Dans son livre-aveu, Service spéciaux, Algérie 1955-1957 (Perrin), il reconnait avoir pratiqué la torture, "tolérée, sinon recommandée" selon lui par les politiques. Ces confessions, accompagnées d'interviews dans la presse, susciteront une tempête politique. Le doute, le regret, la compassion, les états d’âme, très peu pour lui ! Il deviendra presque à lui tout seul la mauvaise conscience française sur le comportement de son pays pendant cette période dramatique. La torture, selon lui, est une nécessité. Il déclare à qui veut l’entendre : "la torture devient légitime quand l'urgence s'impose (…) Il était rare que les prisonniers interrogés la nuit se trouvent encore vivants au petit matin. Qu'ils aient parlé ou pas, ils étaient généralement neutralisés." Ou encore : "C'est efficace la torture, la majorité des gens craquent et parlent. Est-ce que ça m'a posé des problèmes ? Je dois dire que non.
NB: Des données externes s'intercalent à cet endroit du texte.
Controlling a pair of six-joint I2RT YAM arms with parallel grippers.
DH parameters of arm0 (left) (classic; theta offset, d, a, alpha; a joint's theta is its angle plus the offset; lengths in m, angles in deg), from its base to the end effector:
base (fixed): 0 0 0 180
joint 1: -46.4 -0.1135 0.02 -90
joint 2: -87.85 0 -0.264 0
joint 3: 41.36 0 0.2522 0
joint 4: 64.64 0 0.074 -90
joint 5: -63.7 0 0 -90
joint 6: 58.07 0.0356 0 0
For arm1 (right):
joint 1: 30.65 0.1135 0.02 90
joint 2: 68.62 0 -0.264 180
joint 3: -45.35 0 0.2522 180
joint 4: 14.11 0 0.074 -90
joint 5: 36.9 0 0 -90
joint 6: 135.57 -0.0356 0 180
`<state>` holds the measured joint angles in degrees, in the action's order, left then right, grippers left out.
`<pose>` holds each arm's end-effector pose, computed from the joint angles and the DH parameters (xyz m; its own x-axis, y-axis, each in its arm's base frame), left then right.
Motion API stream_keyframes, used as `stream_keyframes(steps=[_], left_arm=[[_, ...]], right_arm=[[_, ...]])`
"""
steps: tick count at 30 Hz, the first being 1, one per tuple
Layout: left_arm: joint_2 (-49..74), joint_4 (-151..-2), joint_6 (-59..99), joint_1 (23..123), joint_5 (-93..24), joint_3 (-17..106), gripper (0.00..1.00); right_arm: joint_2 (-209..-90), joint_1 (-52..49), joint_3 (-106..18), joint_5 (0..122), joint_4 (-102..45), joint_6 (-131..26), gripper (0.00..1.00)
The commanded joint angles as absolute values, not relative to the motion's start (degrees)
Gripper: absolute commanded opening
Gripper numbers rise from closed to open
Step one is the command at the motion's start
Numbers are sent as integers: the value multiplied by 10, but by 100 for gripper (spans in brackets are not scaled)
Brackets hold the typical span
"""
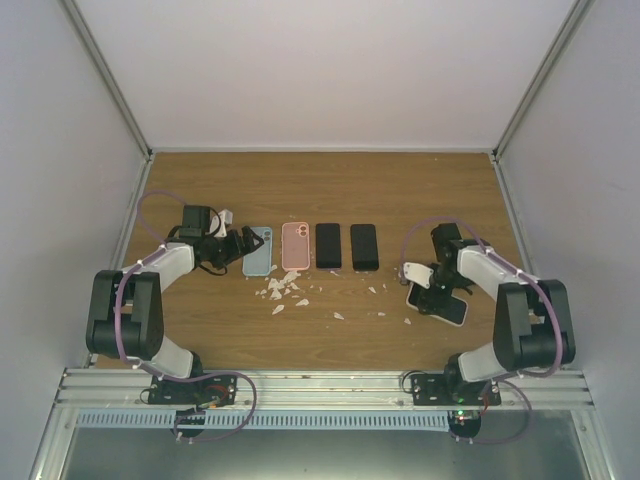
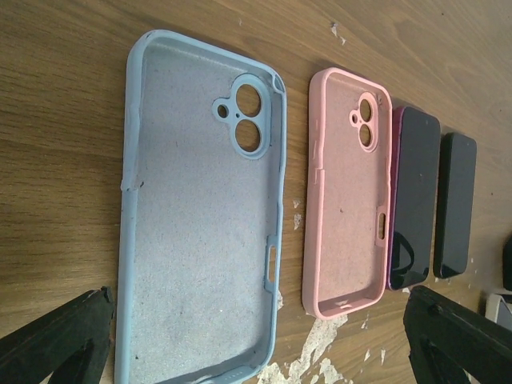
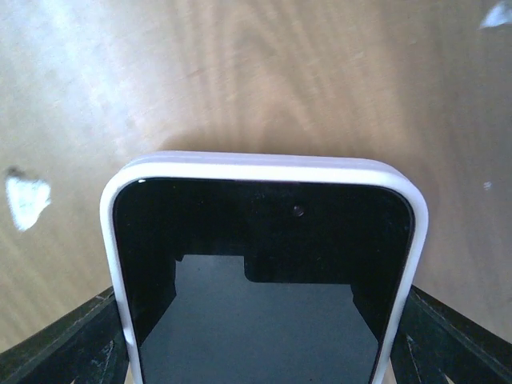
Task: Take the phone out of the phone case
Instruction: Move the phone to the center of the board, then pick up the phone at the center of the board.
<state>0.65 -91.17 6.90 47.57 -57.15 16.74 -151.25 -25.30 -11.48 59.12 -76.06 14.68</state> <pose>0.2861 -0.0241 0.1682 -0.8776 -0.3454 -0.3324 -0.0710 0.7795 -0.6224 0.2162 0.0240 0.1562 -0.4096 -0.9055 -0.1105 -0.9118 0.4103 0.0179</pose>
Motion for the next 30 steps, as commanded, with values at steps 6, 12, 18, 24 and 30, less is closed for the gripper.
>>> stream_keyframes(steps=[6, 12, 18, 24, 30], left_arm=[[20, -886, 66, 471, -573, 156, 99], [16, -884, 65, 470, -574, 157, 99], [10, -885, 67, 470, -576, 159, 99], [14, -881, 65, 470, -577, 155, 99], [22, -881, 65, 470, -577, 151, 99]], right_arm=[[-1544, -243, -124, 596, -713, 81, 90], [-1514, -245, -88, 562, -717, 97, 99], [-1491, -255, -67, 537, -734, 122, 100], [-1509, -267, -63, 532, -740, 134, 98], [-1554, -267, -71, 514, -718, 116, 95]])
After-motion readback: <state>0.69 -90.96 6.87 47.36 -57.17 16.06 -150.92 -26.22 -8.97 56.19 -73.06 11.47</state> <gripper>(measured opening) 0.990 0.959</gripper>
Je m'étais habitué à tout cela", assurait-il au début des années 2000, poursuivant : "Je ferais encore ce que j'ai fait, par exemple contre un Ben Laden, si je l'avais entre les mains, comme je l'ai fait avec Larbi Ben M'hidi", célèbre militant nationaliste algérien, combattant et responsable du FLN durant la guerre d'Algérie.
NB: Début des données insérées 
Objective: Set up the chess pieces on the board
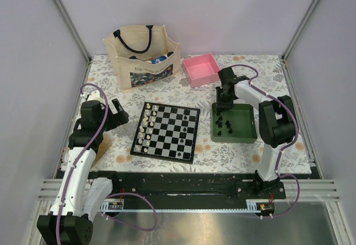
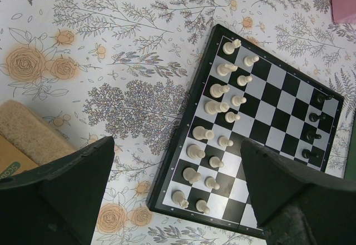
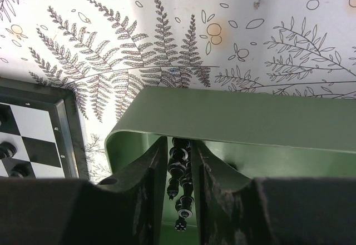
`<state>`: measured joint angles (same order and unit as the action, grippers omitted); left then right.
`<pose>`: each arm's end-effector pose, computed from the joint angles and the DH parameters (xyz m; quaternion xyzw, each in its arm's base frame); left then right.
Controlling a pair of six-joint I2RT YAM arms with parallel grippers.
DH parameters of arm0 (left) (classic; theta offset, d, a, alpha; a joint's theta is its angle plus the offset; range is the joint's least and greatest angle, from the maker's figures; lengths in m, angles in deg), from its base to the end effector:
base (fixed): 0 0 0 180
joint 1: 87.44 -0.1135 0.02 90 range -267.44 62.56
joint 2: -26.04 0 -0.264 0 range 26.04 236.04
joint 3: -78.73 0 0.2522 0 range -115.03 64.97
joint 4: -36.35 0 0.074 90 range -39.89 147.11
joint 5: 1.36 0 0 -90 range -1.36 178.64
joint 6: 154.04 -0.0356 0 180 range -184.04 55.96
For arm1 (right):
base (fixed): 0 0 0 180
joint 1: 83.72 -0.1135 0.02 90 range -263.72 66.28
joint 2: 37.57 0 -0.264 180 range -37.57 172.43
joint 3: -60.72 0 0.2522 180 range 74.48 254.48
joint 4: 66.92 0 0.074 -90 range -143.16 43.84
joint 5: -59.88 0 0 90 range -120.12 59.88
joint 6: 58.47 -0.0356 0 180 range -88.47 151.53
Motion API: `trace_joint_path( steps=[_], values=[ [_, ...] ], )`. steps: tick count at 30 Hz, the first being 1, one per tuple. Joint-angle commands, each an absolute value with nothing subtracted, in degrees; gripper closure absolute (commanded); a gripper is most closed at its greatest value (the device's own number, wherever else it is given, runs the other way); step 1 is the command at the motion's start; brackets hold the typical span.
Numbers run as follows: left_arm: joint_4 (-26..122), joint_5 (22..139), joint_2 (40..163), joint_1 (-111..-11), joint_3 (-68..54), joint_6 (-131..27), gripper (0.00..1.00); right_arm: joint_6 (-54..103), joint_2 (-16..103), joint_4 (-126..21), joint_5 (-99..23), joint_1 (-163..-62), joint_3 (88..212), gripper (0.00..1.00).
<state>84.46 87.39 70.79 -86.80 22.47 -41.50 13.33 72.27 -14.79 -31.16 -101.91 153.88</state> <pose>0.1676 -0.0026 0.2843 -0.1649 0.8780 -0.0998 0.4382 0.3711 0.1226 0.1873 -0.0016 0.9829 0.0659 0.1719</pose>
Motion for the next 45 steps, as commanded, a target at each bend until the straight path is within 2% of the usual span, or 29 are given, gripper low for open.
trace_joint_path(
  steps=[1,8,10,23,29,45],
  values=[
    [82.90,88.29,70.24,-86.57,22.08,-41.28,0.01,13.86,71.24,-16.69,-30.73,-101.73,153.59,0.69],
    [82.98,88.12,70.60,-86.65,21.99,-41.28,0.01,14.13,70.54,-16.34,-30.56,-101.65,153.76,0.78],
    [82.90,88.03,70.51,-86.57,22.08,-41.37,0.01,14.12,70.10,-16.16,-30.47,-101.73,153.67,0.83],
    [82.72,87.77,70.60,-86.48,21.99,-41.19,0.01,14.39,58.42,-11.33,-30.47,-101.65,153.94,0.84],
    [82.63,87.50,70.60,-86.56,21.99,-41.19,0.01,13.16,53.67,-9.66,-34.07,-102.08,153.50,0.84],
    [82.54,87.68,69.80,-86.56,22.08,-41.19,0.01,8.15,51.99,-10.44,-35.39,-117.99,150.07,0.83]
  ],
)
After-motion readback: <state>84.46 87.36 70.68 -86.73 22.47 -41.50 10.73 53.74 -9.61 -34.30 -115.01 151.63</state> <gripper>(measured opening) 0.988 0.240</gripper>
Actes de torture, pendant la bataille d'Alger (cc)
Actes de torture, pendant la bataille d'Alger (cc)
Il enseigne ensuite aux Etats-Unis, auprès des fameux Bérets Verts dans leur camp de Fort Braggs (Caroline du Nord), "les techniques de la bataille d'Alger", comprendre "les techniques d’interrogatoire" et donc la torture. C’est dans ces années-là (1962/1966) qu’il a pour élèves nombre d’officiers sud-américains qui seront à la tête des juntes dans les années 1970 et n’hésiteront pas à mettre en pratique son terrible enseignement.  Désormais, les dictatures réclament cet instructeur hors pair.
 
En 1973, la France le nomme attaché militaire au Brésil, alors sous le pouvoir de l'armée. Il enseigne au Centre d’instruction de la guerre dans la jungle de Manausoù. Dans Je n’ai pas tout dit, il ne cache rien de son enseignement. Page 161, il répond aux questions de son co-auteur, le journaliste Jean-Charles Deniau :
                  
    « L’enseignement de la torture, c’était uniquement théorique, donc ? Ou est-ce qu’il y avait des exercices ?
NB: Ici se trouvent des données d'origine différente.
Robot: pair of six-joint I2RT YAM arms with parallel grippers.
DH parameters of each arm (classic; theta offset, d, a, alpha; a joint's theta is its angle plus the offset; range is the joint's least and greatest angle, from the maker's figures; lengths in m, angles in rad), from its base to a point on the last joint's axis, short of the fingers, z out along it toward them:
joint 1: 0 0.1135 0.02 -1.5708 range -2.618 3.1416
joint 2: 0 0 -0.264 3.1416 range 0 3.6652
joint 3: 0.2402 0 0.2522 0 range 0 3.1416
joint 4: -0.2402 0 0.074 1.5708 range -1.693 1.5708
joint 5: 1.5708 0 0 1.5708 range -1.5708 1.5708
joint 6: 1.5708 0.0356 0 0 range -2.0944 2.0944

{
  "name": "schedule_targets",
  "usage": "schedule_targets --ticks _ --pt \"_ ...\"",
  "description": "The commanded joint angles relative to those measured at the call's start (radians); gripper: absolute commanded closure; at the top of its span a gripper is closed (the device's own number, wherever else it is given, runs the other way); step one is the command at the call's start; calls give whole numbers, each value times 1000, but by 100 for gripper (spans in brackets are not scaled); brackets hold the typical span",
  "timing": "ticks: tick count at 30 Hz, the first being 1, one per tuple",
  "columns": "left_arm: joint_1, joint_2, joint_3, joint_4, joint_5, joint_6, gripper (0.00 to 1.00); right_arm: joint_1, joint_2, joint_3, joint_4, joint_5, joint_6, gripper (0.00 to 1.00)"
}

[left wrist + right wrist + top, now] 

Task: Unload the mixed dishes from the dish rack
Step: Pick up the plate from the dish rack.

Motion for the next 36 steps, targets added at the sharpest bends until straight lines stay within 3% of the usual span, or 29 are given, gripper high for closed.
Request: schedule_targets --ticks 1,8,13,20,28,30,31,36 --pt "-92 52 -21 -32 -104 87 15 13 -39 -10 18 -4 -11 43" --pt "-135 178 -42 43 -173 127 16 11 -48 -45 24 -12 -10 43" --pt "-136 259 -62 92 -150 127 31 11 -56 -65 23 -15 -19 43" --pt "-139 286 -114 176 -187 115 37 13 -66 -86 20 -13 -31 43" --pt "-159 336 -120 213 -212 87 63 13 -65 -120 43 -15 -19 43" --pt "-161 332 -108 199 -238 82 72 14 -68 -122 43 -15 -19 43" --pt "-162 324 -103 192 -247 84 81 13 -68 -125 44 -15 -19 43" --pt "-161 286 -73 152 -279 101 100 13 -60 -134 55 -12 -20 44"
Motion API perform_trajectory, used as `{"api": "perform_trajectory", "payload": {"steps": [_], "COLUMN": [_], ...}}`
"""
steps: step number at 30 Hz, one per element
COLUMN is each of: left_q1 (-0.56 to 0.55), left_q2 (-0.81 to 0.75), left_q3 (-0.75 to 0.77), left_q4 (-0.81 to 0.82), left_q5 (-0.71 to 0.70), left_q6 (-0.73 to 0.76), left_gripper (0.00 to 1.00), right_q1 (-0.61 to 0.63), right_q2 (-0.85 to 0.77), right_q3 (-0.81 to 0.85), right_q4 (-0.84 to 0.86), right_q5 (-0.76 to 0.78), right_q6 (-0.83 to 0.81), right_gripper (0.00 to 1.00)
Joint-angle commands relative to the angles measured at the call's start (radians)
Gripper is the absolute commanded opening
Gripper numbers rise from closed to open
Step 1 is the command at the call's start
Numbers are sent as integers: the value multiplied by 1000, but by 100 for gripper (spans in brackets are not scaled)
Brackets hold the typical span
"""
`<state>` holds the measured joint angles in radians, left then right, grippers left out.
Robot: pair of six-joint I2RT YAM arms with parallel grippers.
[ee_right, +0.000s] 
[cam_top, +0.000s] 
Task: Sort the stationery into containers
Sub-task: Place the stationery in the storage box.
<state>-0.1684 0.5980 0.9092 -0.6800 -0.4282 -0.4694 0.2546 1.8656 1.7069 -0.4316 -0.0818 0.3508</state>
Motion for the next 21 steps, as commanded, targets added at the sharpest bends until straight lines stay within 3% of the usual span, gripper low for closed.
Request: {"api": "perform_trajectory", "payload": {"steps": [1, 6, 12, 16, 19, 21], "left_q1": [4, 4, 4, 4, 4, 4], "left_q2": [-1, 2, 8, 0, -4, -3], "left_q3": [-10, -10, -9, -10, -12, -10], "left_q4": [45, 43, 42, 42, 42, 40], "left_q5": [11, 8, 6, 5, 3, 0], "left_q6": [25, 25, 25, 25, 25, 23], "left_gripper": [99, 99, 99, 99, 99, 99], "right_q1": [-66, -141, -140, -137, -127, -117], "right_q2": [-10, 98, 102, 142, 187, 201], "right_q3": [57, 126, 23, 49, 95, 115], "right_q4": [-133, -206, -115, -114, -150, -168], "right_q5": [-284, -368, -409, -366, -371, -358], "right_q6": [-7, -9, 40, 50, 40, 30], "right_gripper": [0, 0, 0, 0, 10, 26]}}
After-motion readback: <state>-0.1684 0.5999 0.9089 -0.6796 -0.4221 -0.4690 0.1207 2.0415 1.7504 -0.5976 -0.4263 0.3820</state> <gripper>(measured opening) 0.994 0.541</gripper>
- Il y avait des exercices.
    - Sur des cobayes… Il y avait des stagiaires qui jouaient le rôle de torturés et d’autres celui de tortionnaires ?
- Voilà.
    - Chacun jouait son rôle ?
- Oui.
    - Mais ils ne le faisaient pas vraiment ?
- Non.
    - Mais parfois ils le faisaient vraiment ?
- Parfois ils le faisaient vraiment… »

La parution de Services spéciaux..., qui fut un succès de librairie, a contribué à modifier la perception de la guerre d'Algérie en France. Ce fut également un immense scandale. Aussaresses y avouait avoir pendu Larbi Ben M'Hidi et avoir fait précipiter dans le vide Ali Boumendjel, juriste et militant politique algérien. 
 
Toujours droit dans ses bottes, avec un aplomb glaçant, Paul Aussaresses a toujours affirmé que ses actes avaient été commis avec l'aval de sa hiérarchie et de l'autorité politique : "Suis-je un criminel ? Un assassin ? Un monstre ? Non, rien qu'un soldat qui a fait son travail de soldat et qui l'a fait pour la France puisque la France le lui demandait."
 
L’association "Qui Ose Gagne" précise que ses obsèques seront célébrées le 10 décembre à La Vancelle, une petite commune du Bas-Rhin où il vivait.